What you should do:
Take the material below and output exactly the run of lines from the one containing "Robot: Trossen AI" down to the one containing "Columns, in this", with both included.

- - -

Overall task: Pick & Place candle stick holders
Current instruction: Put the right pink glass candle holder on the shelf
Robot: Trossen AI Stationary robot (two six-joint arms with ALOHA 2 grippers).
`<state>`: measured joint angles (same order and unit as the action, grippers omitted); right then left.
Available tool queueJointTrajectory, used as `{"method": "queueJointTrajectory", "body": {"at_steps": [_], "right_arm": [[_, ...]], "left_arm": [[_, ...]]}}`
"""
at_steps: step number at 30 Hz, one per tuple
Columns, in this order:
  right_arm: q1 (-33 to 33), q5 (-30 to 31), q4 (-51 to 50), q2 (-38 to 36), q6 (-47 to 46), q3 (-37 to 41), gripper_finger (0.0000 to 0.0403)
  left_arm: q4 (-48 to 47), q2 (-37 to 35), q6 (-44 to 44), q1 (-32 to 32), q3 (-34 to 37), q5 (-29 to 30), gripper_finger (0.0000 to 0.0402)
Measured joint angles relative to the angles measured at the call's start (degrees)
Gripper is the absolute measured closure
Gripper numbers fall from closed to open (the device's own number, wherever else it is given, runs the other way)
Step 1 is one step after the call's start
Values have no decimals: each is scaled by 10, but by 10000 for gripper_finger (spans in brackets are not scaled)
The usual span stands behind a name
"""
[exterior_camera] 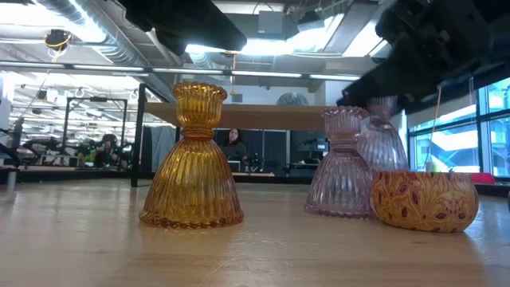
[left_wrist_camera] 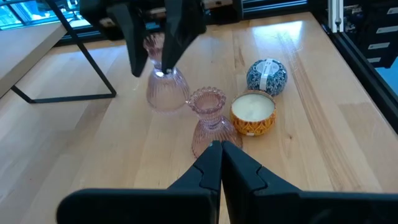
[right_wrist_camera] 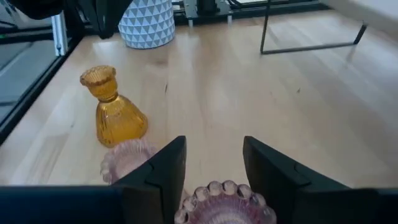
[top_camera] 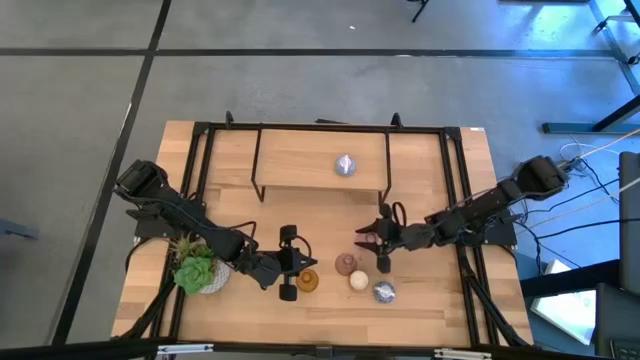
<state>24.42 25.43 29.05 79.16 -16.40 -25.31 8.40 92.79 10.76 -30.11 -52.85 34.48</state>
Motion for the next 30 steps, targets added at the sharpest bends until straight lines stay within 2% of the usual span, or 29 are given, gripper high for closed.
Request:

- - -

Solved problem:
Robot: Trossen AI Stationary robot (two six-joint arms with ALOHA 2 grippers).
`<state>`: measured joint angles (same order and unit as the action, grippers omitted); right then left.
Available tool queueJointTrajectory, used as `{"method": "queueJointTrajectory", "body": {"at_steps": [_], "right_arm": [[_, ...]], "left_arm": [[_, ...]]}}`
"""
at_steps: step number at 30 Hz, one per tuple
Columns, in this order:

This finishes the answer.